Pontypool was once a major centre for the railways in Wales
A museum dedicated to the railway heritage of Pontypool is closing due to financial pressures.
Martin Fay opened Griffithstown Railway Museum in a former Great Western Railway goods shed in 1993 and has spent much of his own money on its memorabilia.
"I can't go on with it any longer - financially it's broken me," he said.
He hopes that most of the items will find a home in a railway heritage project being planned for Newport.
Pontypool was once a major centre for the railways in Wales, with the community of Griffithstown effectively created as a company town for workers on the Great Western Railway.
The rail union Aslef was founded in Griffithstown in 1880 in an engineering club which survives to this day.

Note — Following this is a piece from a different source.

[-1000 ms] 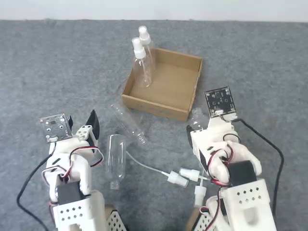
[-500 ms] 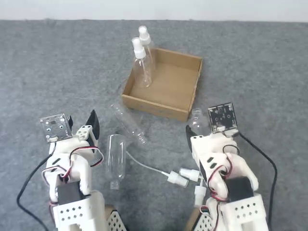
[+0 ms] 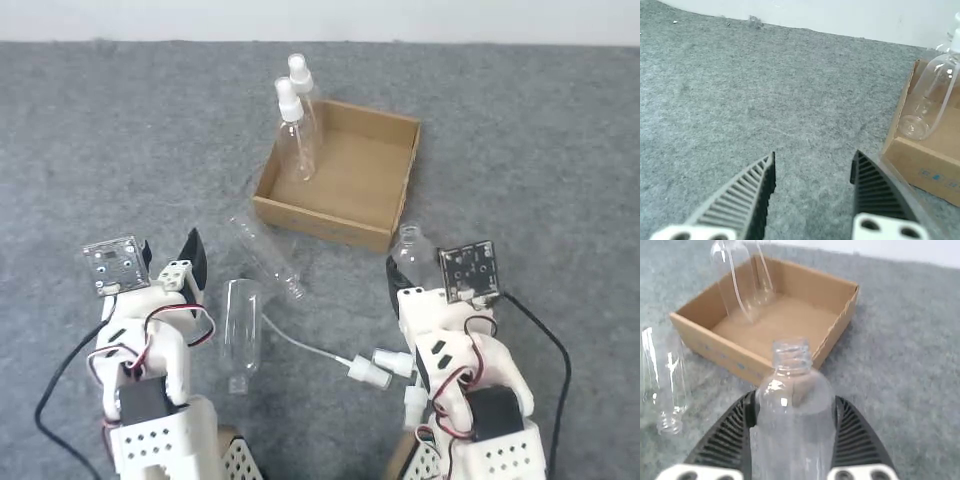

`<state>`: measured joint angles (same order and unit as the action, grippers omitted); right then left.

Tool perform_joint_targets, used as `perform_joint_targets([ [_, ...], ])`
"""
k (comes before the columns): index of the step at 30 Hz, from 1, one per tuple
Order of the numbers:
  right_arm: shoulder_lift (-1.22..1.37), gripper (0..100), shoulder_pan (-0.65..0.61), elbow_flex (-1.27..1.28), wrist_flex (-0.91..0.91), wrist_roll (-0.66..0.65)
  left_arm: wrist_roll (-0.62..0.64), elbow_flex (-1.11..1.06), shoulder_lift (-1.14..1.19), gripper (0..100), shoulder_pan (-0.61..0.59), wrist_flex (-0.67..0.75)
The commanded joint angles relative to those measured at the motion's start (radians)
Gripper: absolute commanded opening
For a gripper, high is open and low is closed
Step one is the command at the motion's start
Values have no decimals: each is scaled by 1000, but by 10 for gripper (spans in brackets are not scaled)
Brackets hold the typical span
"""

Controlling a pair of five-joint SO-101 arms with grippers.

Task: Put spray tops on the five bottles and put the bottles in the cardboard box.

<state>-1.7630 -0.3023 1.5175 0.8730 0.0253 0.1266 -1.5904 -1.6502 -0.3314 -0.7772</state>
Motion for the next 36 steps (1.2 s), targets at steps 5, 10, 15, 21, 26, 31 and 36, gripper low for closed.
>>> perform_joint_targets([
  [5,-53,16,-5,9,-27,44,-9,8,-8,231,-8,31],
  [10,-53,16,-4,9,-28,77,-9,13,-8,232,-8,20],
  [15,-53,16,-4,11,-28,83,-11,47,-8,232,-8,-49],
  [21,-53,16,58,11,-28,84,-55,68,-8,233,-2,-86],
  [26,-53,16,113,3,-28,86,-72,114,-8,233,-3,-106],
  [31,-54,16,208,-3,-54,153,-83,283,-2,233,31,-187],
  [36,-54,16,343,-6,-93,161,-198,437,-2,232,158,-273],
])
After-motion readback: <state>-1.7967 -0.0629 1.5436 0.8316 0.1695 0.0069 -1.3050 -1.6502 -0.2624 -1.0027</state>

Martin Fay hopes to find a good home for his collection
Mr Fay, a keen railway enthusiast, sold some of his own furniture to pay for items of memorabilia as he built up the museum's collection.
It includes signs and old railway uniforms, timetables and fencing.
Initially launched as a private collection, Mr Fay opened it up to the general public in 2001.
He was sad to say that the attraction, housed in a building leased from Torfaen council, was no longer viable.
"I'm busy clearing the place at the moment - it'll close as soon as physically possible," he said.
Mr Fay previously had concerns about the future of the museum in 2004 when the nearby Churchwood housing development was given the go-ahead.